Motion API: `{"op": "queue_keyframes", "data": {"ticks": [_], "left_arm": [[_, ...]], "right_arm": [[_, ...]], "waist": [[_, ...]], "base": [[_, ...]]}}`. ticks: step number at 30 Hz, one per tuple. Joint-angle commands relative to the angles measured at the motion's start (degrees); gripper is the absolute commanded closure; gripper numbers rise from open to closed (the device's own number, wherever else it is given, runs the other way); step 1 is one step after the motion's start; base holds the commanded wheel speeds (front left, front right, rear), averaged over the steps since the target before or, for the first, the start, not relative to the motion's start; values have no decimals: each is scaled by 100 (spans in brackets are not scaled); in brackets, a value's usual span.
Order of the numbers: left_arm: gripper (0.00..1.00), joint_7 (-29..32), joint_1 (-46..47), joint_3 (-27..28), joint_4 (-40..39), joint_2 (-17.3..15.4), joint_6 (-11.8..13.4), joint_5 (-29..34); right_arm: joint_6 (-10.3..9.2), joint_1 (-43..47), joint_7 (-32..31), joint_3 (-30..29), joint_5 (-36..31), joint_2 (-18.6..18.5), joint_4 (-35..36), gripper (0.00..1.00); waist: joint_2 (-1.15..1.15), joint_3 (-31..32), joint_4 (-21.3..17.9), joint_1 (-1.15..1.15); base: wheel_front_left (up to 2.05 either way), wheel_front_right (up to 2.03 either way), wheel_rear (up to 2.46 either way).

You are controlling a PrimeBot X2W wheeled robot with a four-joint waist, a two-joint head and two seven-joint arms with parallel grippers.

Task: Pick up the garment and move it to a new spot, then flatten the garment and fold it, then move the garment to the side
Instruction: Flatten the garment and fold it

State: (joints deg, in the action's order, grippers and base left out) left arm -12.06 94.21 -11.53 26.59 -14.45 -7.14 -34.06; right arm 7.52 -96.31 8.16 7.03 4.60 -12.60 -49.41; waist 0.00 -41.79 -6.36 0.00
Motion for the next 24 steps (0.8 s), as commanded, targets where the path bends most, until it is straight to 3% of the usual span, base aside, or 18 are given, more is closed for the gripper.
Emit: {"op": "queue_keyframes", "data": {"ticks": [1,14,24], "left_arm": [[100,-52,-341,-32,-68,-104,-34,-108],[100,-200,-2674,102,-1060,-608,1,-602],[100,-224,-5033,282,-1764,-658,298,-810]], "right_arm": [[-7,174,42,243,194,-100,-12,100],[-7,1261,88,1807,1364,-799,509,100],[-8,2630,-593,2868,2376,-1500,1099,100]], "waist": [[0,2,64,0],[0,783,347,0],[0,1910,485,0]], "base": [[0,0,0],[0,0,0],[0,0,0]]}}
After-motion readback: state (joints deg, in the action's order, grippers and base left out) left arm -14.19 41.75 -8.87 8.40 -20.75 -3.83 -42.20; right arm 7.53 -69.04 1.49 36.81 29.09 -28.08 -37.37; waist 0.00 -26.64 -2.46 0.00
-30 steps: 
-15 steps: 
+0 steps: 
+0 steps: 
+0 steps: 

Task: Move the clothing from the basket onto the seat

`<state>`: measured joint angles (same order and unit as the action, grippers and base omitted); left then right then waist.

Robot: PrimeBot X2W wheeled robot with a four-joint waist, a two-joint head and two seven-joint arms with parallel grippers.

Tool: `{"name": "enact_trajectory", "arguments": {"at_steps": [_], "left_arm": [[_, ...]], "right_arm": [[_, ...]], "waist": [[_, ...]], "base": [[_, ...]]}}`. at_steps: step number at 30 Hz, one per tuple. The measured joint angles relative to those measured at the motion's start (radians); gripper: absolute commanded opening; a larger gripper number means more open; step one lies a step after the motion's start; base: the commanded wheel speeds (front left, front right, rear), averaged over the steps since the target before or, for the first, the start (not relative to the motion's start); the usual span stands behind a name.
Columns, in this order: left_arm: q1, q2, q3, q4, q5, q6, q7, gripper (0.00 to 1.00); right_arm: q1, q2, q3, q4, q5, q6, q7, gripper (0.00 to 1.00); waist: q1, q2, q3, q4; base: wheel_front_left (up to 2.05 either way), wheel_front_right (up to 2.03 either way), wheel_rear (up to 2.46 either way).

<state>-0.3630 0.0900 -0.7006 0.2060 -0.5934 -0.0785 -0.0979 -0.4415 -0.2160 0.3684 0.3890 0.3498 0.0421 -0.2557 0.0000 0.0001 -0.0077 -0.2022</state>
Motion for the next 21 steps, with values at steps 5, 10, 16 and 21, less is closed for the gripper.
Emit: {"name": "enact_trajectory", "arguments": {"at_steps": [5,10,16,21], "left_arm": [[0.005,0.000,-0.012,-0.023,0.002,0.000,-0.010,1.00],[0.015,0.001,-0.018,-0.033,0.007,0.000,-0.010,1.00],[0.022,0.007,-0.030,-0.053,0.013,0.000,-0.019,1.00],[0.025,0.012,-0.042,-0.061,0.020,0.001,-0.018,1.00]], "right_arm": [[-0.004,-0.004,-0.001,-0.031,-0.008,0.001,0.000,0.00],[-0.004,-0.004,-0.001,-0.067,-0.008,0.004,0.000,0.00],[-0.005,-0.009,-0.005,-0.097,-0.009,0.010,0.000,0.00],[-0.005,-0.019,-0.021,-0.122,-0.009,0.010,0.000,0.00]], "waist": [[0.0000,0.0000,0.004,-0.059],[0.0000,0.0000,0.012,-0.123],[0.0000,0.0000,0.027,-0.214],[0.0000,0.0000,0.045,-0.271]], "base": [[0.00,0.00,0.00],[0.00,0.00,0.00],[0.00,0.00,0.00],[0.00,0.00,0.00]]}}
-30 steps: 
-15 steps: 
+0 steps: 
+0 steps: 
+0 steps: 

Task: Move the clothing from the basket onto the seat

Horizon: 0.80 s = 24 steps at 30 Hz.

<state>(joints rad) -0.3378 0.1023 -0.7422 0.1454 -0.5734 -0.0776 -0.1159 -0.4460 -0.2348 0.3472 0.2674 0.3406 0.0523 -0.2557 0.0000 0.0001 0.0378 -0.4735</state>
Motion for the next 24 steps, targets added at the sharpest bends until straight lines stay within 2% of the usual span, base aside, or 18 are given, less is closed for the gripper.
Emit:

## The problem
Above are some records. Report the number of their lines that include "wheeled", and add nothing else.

## Solved exercise
2